▶ _WORK TO COMPLETE_: Could you filter the records below and return each line that holds "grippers"?

━━━━━ DATASET CONTENT ━━━━━

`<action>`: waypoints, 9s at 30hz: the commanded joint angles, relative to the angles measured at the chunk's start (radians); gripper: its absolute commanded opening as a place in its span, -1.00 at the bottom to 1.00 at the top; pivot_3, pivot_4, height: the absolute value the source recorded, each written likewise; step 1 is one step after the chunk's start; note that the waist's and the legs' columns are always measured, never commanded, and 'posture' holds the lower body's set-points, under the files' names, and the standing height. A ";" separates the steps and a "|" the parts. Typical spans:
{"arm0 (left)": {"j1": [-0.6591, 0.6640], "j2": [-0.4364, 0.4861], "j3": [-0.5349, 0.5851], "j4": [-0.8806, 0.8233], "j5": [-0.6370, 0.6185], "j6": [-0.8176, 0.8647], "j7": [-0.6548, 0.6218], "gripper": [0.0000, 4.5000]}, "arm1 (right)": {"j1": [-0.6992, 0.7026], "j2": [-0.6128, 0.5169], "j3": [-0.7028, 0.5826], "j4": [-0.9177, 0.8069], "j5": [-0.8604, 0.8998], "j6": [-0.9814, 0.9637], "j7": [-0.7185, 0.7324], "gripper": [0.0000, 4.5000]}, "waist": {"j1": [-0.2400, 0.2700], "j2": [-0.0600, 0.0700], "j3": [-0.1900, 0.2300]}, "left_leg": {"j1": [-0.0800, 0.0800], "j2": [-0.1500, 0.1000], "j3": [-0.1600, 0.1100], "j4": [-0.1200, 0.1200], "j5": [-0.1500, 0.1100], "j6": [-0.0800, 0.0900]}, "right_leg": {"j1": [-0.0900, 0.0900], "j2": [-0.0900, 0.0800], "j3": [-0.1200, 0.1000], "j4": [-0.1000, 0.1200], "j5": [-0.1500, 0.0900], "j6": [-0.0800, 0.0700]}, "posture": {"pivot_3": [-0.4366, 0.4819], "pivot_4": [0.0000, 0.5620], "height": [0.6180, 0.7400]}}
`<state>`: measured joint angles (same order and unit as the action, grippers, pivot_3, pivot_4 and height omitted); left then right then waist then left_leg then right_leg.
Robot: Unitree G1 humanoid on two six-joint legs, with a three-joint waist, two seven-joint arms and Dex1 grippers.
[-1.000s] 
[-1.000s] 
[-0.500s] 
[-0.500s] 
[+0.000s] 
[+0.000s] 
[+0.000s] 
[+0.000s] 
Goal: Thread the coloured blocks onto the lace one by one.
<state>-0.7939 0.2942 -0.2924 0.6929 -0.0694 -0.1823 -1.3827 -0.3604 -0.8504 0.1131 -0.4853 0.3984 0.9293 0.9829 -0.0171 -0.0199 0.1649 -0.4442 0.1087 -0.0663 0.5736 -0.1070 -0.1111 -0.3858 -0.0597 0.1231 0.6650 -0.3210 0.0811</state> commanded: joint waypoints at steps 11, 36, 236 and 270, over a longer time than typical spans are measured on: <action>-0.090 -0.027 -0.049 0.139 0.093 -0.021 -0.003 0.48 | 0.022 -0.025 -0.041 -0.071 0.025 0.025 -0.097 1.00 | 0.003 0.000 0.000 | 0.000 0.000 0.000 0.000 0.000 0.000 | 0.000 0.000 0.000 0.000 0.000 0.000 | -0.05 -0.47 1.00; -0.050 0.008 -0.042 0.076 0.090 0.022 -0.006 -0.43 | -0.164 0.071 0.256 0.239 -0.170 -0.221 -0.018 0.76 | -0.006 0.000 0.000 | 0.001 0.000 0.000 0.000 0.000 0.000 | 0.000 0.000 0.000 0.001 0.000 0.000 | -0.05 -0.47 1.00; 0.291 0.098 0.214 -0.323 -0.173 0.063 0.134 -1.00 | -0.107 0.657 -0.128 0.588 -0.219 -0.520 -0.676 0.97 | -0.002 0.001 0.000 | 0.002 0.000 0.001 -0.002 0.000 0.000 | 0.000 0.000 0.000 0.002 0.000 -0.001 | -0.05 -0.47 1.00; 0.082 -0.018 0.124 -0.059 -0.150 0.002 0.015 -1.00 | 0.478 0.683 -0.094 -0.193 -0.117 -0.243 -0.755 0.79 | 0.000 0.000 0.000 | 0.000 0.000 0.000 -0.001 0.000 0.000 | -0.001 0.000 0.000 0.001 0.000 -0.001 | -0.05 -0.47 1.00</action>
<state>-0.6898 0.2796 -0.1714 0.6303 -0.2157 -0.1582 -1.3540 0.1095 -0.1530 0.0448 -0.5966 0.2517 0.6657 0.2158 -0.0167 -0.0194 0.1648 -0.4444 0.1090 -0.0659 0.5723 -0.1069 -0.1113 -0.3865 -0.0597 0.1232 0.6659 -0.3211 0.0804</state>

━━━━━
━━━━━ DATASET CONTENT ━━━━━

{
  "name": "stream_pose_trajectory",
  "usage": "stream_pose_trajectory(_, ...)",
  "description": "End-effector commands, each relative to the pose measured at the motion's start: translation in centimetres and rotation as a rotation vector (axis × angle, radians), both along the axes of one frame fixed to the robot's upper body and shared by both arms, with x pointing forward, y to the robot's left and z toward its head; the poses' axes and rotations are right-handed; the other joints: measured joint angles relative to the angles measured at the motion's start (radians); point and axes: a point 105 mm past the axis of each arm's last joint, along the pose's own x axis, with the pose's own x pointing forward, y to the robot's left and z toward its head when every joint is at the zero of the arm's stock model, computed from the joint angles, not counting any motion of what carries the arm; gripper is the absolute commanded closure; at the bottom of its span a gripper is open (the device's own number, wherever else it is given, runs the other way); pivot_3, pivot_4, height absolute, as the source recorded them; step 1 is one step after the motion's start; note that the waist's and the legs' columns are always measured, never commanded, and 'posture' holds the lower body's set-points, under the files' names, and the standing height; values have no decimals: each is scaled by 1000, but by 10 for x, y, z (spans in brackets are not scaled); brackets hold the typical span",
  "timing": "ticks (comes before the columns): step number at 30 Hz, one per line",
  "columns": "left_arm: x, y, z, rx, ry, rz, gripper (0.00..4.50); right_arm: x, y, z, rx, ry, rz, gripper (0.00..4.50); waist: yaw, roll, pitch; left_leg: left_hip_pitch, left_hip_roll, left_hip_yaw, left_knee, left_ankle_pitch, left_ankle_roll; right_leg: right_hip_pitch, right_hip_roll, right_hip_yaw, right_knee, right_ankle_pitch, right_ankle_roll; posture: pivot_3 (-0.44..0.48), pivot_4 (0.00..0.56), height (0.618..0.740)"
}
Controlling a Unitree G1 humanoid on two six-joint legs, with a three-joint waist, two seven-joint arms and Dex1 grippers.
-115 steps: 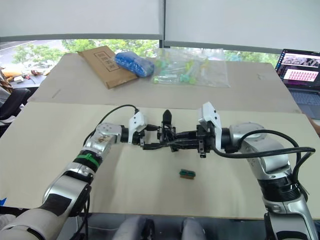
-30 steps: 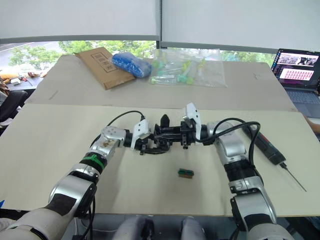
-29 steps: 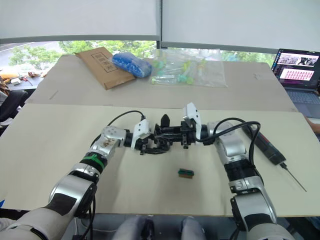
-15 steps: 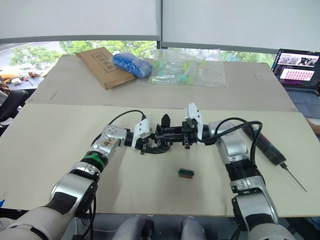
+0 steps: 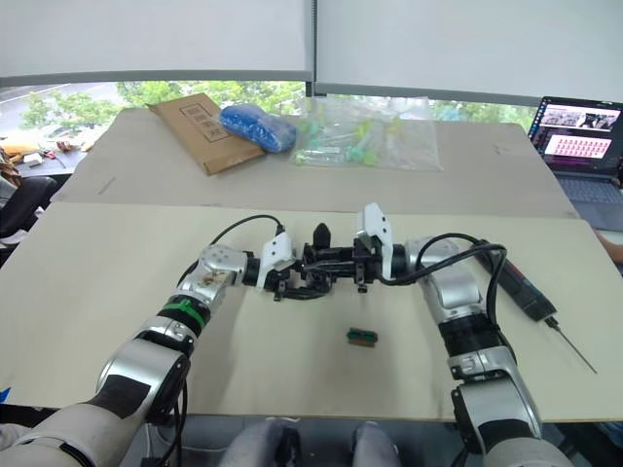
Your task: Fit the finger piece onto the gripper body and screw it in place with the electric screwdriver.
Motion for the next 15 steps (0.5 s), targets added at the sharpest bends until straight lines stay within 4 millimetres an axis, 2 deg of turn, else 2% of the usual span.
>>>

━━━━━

▶ _YOUR RESPONSE_:
`<state>`: measured joint angles (same order and unit as the action, grippers, pivot_3, pivot_4 and height omitted); left then right then waist then left_leg then right_leg.
Robot: Unitree G1 humanoid on two six-joint legs, with a three-joint waist, two seven-joint arms and Dex1 grippers.
Controlling a Unitree G1 humanoid on two six-joint legs, with a three-joint waist, two seven-joint arms and Dex1 grippers.

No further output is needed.